## REQUIRED ACTION
Output only the lines below that start at the line containing "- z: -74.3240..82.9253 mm" and end at the line containing "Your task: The", with both ends kept.

Records from a data collection
··········

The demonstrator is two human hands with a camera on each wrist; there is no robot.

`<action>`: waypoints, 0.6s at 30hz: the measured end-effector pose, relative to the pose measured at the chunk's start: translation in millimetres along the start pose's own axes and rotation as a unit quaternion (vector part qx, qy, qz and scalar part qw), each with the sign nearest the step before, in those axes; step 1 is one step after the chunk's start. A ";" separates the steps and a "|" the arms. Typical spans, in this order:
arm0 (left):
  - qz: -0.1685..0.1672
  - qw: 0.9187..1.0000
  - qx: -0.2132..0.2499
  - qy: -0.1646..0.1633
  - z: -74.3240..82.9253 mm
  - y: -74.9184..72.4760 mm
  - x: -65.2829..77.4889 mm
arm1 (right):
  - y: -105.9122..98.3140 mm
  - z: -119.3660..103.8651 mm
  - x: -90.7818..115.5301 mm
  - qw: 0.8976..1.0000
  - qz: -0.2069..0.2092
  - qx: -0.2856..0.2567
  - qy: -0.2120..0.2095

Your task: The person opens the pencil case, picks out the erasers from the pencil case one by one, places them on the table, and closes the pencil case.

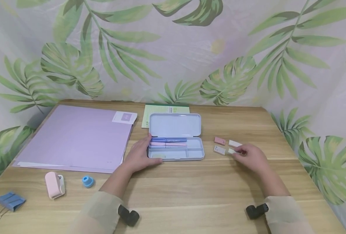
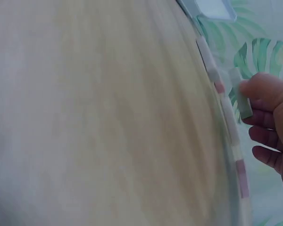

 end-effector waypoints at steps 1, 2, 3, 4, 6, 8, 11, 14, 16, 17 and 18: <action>0.000 1.000 0.000 0.000 -0.4 -0.1 0.2 | 1.2 4.6 0.7 1.000 -0.007 0.001 0.004; 0.000 1.000 0.000 -0.001 -0.8 -0.2 0.4 | 2.7 8.4 1.2 1.000 -0.013 0.001 0.007; 0.001 1.000 0.000 -0.002 -1.2 -0.3 0.6 | 4.3 11.3 1.8 1.000 -0.021 -0.001 0.010; 0.001 1.000 0.000 -0.002 -1.6 -0.3 0.7 | 5.9 13.7 2.3 1.000 -0.027 -0.002 0.011; 0.001 1.000 0.000 -0.002 -1.8 -0.2 0.4 | 6.5 15.8 3.1 0.999 -0.031 -0.007 0.016; 0.001 1.000 -0.001 0.000 -1.6 0.3 -0.2 | 3.7 13.2 3.0 1.000 -0.020 -0.010 0.014; -0.001 1.000 -0.001 0.001 -1.3 1.2 -0.9 | -0.5 -4.4 0.6 1.000 -0.004 -0.024 -0.002; -0.001 1.000 0.000 0.000 -0.9 1.0 -0.9 | 5.2 -37.8 -3.8 0.998 -0.010 -0.049 -0.036; 0.001 1.000 0.000 0.001 -0.2 0.4 -0.9 | 15.4 -64.8 -7.3 0.995 -0.026 -0.069 -0.062; 0.001 1.000 0.001 0.002 0.4 0.3 -1.0 | 21.8 -77.8 -9.2 0.994 -0.033 -0.074 -0.078; 0.002 1.000 0.001 0.003 0.9 0.2 -1.1 | 29.0 -90.9 -10.7 0.992 -0.041 -0.079 -0.093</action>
Point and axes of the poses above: each hand's wrist, its own x-axis away from the middle knuckle, its own y-axis out of the palm, z = x × y, the point moved 7 cm from there along -x, towards the middle knuckle, and after that the axes turned 13 degrees about z, right-handed, at the moved point
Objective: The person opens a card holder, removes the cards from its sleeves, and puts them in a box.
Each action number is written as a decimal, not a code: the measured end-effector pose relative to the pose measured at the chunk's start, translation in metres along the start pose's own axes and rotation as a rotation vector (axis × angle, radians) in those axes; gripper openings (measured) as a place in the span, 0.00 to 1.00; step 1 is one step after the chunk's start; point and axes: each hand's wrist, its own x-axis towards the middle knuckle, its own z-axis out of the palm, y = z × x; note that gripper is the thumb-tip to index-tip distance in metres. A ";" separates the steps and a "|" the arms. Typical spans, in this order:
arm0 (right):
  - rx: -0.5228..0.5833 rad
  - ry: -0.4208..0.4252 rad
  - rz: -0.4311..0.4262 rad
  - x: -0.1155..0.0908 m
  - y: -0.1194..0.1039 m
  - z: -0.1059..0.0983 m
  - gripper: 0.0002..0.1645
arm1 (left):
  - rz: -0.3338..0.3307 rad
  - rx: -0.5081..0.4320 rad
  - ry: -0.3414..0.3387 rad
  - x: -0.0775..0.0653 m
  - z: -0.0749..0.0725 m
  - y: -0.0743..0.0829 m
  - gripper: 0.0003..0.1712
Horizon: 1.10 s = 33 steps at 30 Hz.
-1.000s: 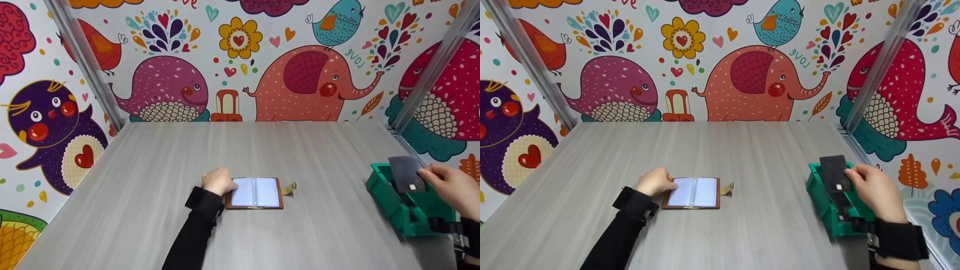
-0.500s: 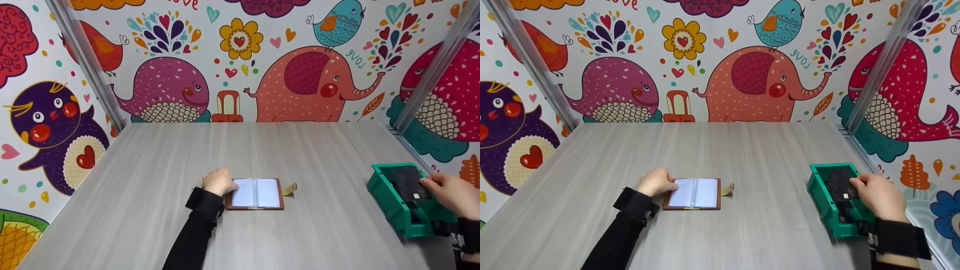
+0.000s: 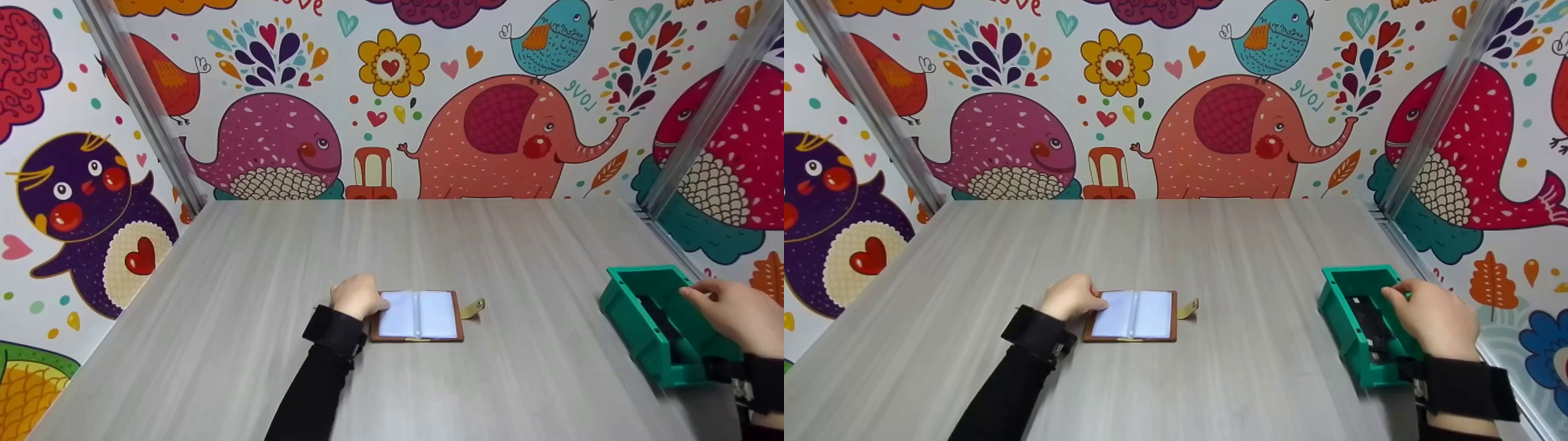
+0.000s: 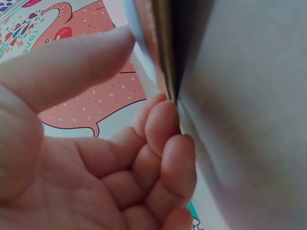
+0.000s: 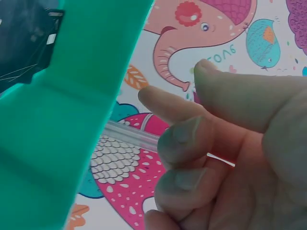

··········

## SOLUTION FOR THIS EXERCISE
  - z: -74.3240..82.9253 mm
  - y: -74.9184..72.4760 mm
  - x: -65.2829..77.4889 mm
arm1 (right):
  - y: -105.9122..98.3140 mm
  - z: -119.3660..103.8651 mm
  - x: -90.7818..115.5301 mm
  - qw: 0.8976..1.0000
  - qz: -0.2069..0.2092
  - qx: -0.2856..0.2567
  - qy: -0.2120..0.2095

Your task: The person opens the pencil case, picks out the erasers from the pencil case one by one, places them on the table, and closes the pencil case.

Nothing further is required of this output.